Sustainable travel should be the only way we travel. From excessive air travel that causes harmful CO2 emissions to package holiday resorts that are built on natural areas, international travel and tourism are unfortunately far from sustainable. Below are simple ways you can travel more consciously by choosing and avoiding certain types of accommodations.
Stay in locally-owned accommodation
Support local business owners by opting to stay in locally-owned accommodation. This generally includes small hotels, Airbnbs, hostels, bed and breakfasts, and couchsurfing. If unsure about the sustainability of hotels, read the ‘about’ pages on their websites.
Check for green certifications at hotels and hostels
Hotels contribute 60 million tons of CO2 emissions annually due to wasteful practices and oblivious guests. Yet, if all the hotels in the US were to go green by reducing their emissions by just 10%, it would be the same as planting 1.1 million acres of pine trees. Look for accommodations with a commitment to sustainability initiatives. These may include solar power, energy-efficient lighting, recycling, employing locals, etc. Find out how a hotel sources their food and if they use locally sourced building materials and decor. Be mindful of ‘greenwashing’- some hotels are known for labeling themselves green without actually implementing any sustainability initiatives. Green Globe and Green Key are two of the most reputable sustainability certifications in the international travel and tourism industry.

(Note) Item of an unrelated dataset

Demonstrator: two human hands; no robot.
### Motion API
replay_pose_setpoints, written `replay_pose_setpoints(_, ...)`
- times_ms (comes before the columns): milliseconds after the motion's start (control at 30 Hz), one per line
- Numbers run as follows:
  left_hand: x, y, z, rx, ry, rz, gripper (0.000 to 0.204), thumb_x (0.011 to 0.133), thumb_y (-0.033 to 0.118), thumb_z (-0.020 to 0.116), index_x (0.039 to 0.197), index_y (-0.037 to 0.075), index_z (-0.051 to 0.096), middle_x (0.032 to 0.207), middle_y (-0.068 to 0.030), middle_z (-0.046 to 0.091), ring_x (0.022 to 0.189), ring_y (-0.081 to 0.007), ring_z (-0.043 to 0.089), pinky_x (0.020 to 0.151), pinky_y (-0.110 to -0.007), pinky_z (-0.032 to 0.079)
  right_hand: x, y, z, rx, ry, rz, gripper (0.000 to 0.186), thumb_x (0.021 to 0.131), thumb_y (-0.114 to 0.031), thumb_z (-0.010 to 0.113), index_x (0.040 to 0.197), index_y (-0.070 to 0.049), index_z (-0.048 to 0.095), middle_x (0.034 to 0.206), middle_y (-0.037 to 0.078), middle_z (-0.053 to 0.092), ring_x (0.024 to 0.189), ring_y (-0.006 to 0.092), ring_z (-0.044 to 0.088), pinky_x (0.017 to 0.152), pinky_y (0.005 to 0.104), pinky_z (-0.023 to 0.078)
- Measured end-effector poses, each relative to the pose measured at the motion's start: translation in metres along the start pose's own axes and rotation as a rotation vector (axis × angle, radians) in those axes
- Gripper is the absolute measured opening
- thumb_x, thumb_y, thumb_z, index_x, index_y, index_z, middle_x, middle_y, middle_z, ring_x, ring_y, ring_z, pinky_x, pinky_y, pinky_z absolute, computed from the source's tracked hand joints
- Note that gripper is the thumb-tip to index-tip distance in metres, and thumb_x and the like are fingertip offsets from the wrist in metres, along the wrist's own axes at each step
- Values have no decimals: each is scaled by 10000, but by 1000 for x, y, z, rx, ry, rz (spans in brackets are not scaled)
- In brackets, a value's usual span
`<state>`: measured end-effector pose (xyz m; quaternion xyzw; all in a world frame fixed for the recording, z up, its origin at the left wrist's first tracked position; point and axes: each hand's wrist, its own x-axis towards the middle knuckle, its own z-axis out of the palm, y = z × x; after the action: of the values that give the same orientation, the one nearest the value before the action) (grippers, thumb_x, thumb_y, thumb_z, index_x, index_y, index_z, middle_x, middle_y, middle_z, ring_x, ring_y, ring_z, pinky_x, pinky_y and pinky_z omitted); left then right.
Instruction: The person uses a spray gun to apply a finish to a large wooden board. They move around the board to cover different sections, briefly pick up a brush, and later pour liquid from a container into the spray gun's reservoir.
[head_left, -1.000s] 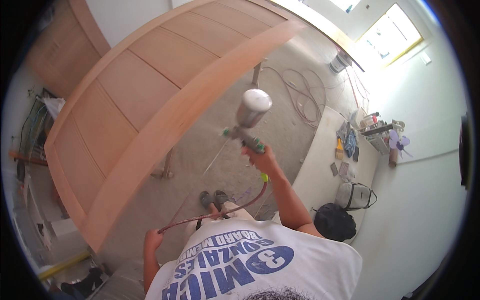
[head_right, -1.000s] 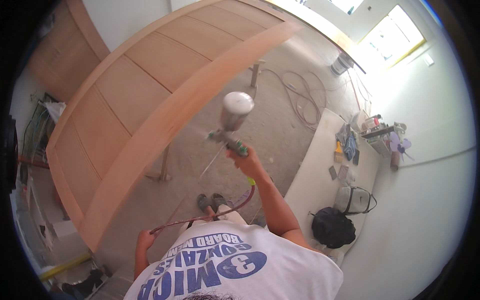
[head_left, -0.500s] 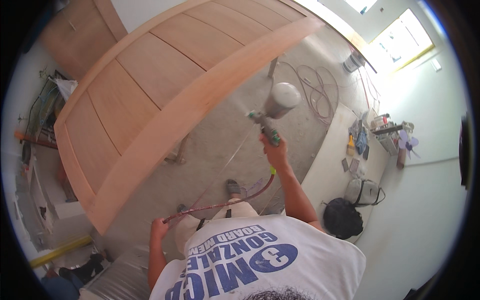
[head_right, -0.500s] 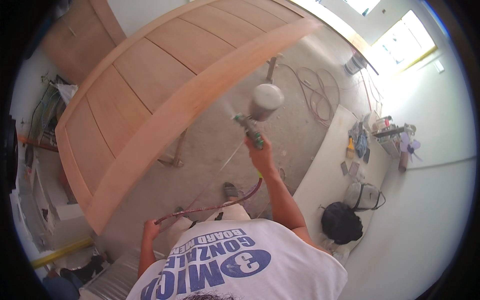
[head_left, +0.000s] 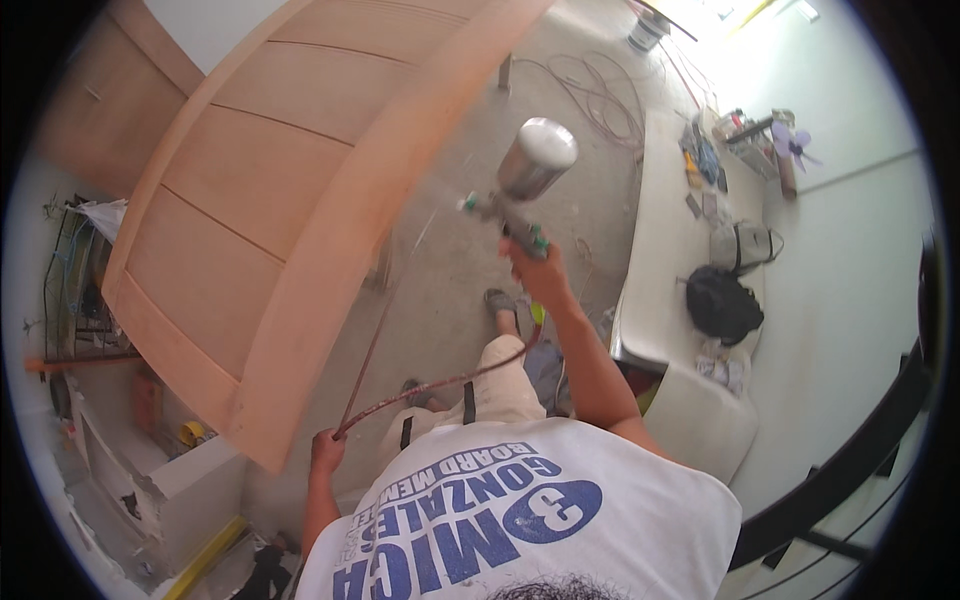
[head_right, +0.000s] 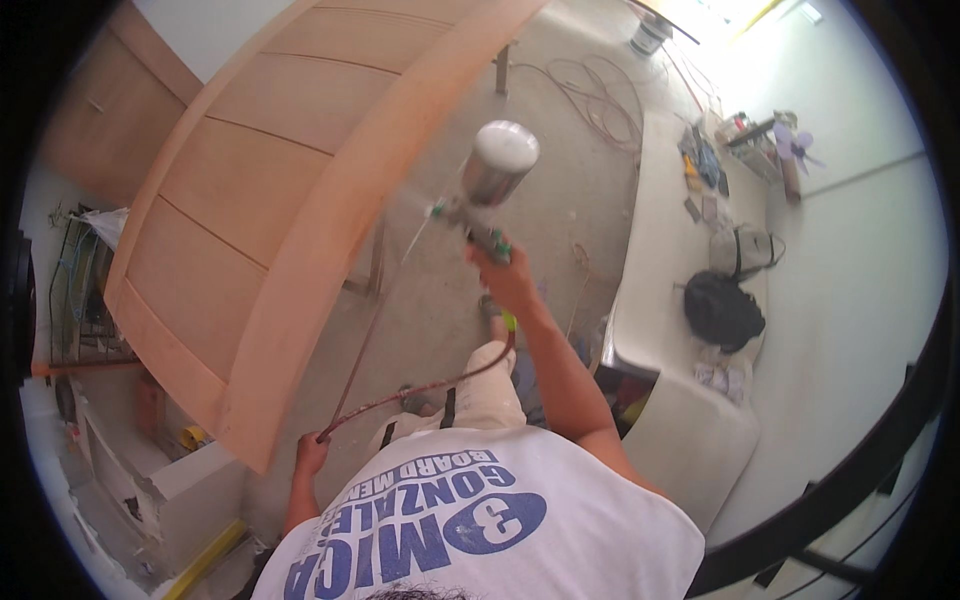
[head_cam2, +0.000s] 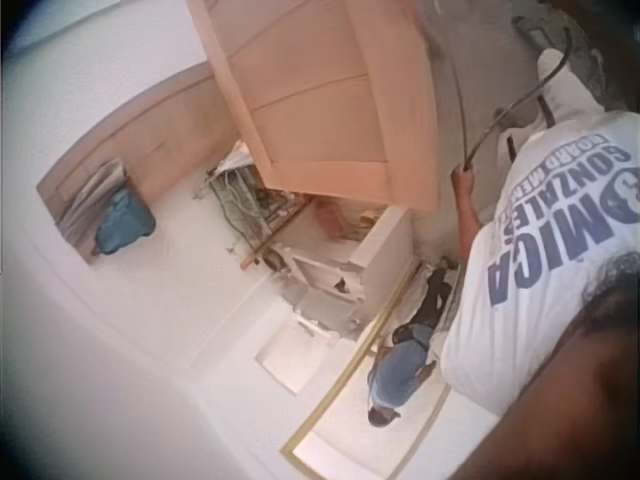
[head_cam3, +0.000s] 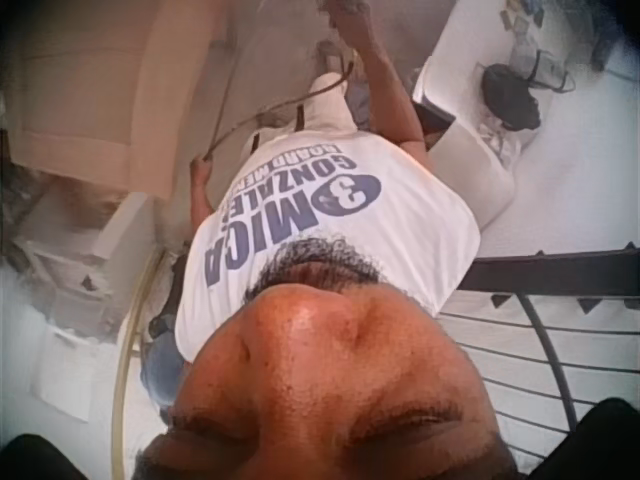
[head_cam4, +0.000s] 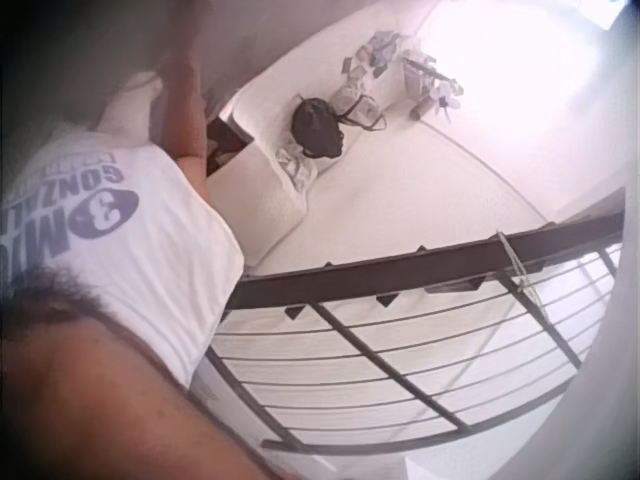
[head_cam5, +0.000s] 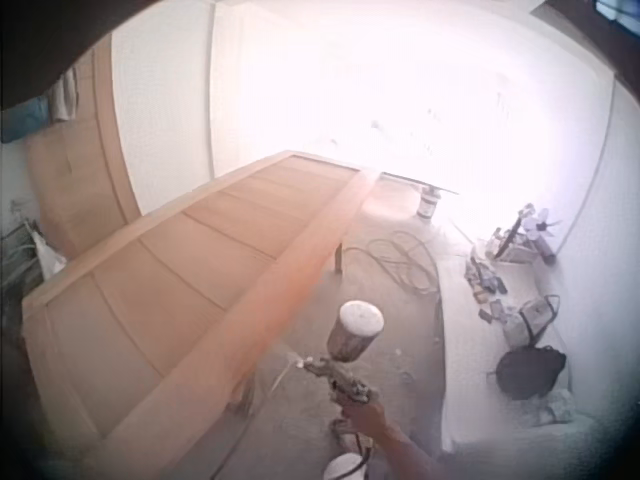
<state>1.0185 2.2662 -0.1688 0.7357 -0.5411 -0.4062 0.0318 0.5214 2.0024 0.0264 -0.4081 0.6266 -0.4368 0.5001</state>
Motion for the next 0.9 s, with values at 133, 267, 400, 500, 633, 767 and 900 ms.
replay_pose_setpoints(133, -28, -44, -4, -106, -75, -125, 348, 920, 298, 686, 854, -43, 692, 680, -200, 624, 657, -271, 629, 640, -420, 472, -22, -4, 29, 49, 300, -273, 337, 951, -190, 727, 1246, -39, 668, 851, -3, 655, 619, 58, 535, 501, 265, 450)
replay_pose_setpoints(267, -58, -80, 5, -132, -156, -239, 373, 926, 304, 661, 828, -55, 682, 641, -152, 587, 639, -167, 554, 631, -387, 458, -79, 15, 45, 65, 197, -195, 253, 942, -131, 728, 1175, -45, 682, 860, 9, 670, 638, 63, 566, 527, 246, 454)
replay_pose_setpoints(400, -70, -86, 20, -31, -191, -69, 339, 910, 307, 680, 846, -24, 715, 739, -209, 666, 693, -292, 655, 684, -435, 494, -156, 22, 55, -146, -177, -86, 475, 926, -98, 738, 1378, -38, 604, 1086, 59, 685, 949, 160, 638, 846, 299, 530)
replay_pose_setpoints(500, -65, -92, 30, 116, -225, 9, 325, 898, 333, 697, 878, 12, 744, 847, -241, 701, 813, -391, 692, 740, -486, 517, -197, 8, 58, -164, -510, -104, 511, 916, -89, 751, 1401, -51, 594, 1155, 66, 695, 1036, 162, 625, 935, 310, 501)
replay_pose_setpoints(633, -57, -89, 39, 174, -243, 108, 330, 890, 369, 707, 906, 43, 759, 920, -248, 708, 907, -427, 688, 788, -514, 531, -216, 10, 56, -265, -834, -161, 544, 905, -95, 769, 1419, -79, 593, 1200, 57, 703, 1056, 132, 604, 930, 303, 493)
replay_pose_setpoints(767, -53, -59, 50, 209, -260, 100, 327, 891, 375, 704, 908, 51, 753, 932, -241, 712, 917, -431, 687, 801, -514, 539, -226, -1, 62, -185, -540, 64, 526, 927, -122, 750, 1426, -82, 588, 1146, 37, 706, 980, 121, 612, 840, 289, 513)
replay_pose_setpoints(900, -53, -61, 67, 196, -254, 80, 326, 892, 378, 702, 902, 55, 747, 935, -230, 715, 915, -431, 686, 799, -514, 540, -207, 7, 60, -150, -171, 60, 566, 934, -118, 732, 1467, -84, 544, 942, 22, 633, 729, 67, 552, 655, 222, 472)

Avoid all-inclusive resorts
All-inclusive resorts are often sold as a cheap, safe, zero-hassles travel option. Having you pay up-front for your accommodation, food and activities, tourists have little incentive to go elsewhere. They typically do not go out to local restaurants, hire local tour guides or participate in cultural activities. All-inclusive resorts tend to be foreign-owned, meaning tourist money doesn’t benefit the local economy or the people. It’s estimated that in the Caribbean, about 80% of the money spent by tourists ends up leaving host communities. When the money doesn’t go back to local pockets, workers are often forced to tolerate poor working conditions, long work days, short-term contracts, endure economic vulnerability in the low seasons, unpaid overtime, and incredibly low pay.